_Dataset items_
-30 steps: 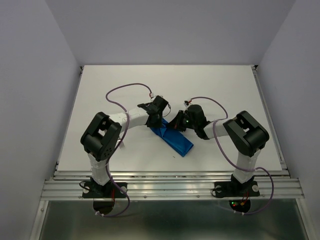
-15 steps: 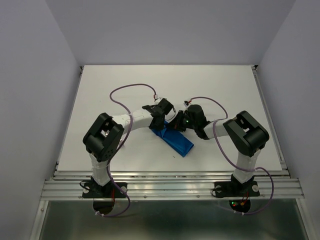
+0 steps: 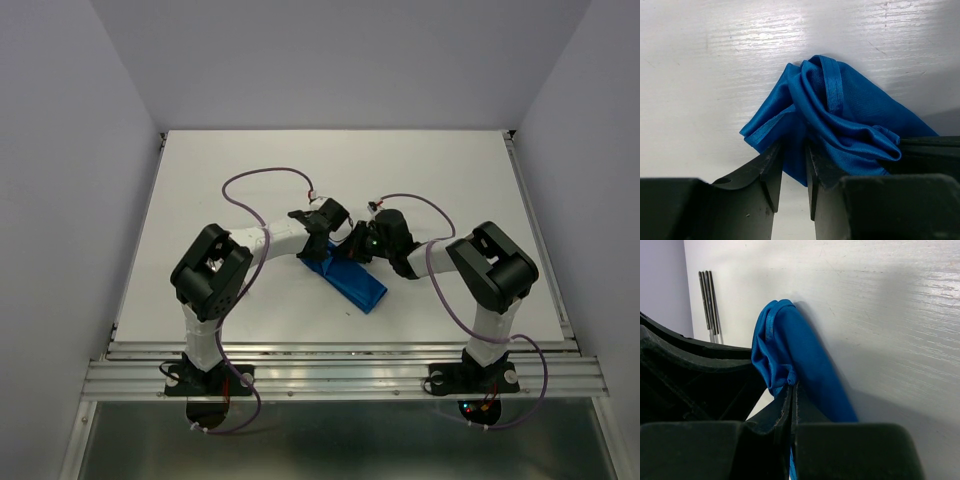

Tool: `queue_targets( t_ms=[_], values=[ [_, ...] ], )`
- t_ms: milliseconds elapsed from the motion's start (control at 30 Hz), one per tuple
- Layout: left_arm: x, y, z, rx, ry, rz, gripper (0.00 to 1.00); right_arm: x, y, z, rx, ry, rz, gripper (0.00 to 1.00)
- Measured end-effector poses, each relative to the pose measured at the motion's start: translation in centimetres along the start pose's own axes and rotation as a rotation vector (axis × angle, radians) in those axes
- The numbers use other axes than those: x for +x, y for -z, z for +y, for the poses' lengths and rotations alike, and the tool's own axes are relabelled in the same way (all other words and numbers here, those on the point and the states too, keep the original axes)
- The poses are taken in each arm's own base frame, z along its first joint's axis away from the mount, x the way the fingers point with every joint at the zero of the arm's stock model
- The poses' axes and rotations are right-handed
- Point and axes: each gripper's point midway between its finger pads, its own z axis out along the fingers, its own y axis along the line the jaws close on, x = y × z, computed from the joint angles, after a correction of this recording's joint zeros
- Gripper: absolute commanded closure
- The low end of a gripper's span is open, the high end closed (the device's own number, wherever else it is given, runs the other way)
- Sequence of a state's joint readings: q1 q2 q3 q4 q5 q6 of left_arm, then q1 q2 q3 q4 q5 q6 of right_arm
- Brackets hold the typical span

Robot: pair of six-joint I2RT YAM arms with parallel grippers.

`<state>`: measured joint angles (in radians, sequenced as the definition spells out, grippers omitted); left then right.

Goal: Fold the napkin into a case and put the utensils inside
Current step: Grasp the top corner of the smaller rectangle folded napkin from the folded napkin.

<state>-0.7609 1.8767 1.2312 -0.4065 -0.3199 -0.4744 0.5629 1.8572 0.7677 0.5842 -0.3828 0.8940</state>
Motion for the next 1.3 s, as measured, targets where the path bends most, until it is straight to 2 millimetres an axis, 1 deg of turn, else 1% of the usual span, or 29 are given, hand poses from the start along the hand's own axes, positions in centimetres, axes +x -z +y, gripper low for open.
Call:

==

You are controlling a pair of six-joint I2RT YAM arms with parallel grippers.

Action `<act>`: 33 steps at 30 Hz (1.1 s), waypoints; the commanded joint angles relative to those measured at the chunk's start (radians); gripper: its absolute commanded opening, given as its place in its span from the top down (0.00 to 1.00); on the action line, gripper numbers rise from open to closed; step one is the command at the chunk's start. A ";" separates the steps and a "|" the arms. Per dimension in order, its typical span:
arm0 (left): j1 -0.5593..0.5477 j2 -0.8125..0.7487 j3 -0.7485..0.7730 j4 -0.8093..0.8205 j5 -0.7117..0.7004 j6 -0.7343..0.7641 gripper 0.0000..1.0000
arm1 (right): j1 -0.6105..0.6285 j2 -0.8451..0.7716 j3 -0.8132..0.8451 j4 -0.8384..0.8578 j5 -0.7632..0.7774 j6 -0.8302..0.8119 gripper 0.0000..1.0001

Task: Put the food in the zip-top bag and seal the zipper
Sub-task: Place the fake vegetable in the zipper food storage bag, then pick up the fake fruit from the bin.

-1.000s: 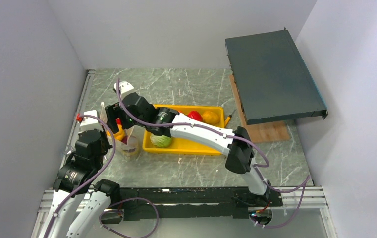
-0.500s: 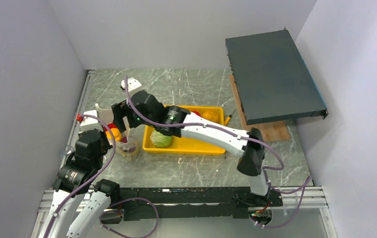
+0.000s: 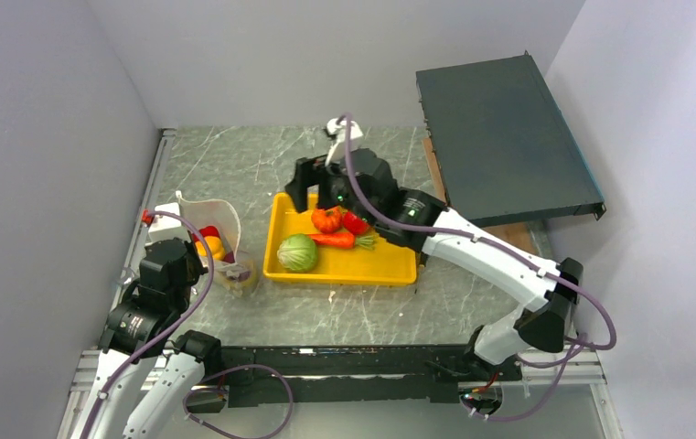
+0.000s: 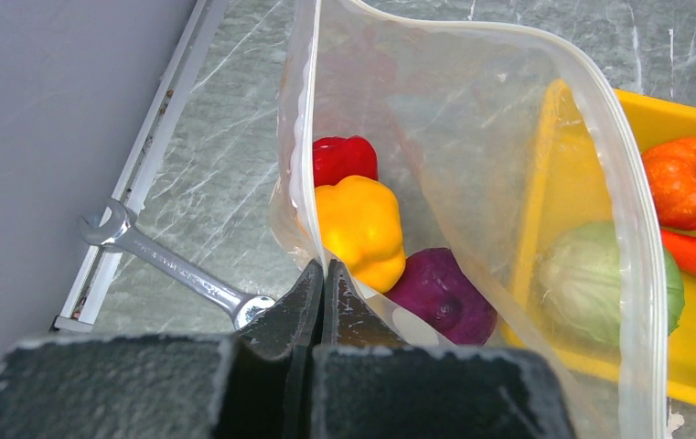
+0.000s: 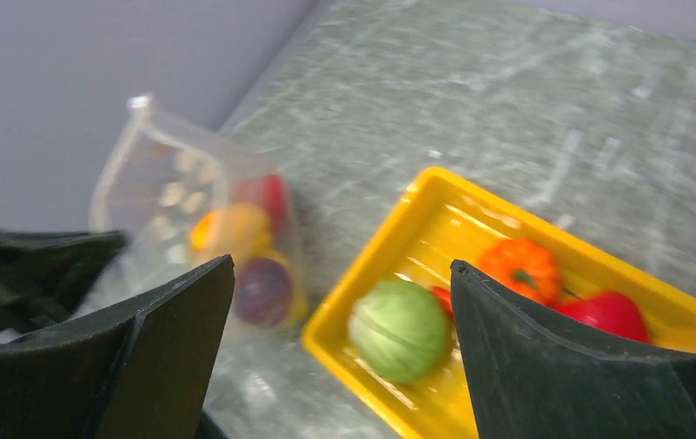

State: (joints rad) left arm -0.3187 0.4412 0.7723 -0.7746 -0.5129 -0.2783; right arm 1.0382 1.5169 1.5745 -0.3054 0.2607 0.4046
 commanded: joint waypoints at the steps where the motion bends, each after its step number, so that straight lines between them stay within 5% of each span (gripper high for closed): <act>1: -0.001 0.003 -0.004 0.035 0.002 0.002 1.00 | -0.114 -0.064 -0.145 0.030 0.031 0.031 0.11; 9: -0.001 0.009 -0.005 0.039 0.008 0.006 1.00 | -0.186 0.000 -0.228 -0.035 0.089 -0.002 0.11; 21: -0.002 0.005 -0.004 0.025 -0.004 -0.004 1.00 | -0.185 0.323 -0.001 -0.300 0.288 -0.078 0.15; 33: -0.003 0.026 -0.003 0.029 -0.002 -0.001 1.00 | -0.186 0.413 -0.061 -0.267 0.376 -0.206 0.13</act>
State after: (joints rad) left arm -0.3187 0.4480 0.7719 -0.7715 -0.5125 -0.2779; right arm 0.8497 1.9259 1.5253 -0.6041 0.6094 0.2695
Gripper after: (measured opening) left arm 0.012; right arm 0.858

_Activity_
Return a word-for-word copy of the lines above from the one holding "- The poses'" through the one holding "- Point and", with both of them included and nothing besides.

_Answer to this problem_
- The poses' axes and rotations are right-handed
- Point and axes: each gripper's point midway between its finger pads, its own z axis out along the fingers, its own y axis along the line the jaws close on, x = y × z, computed from the joint angles, after a correction of this recording's joint zeros

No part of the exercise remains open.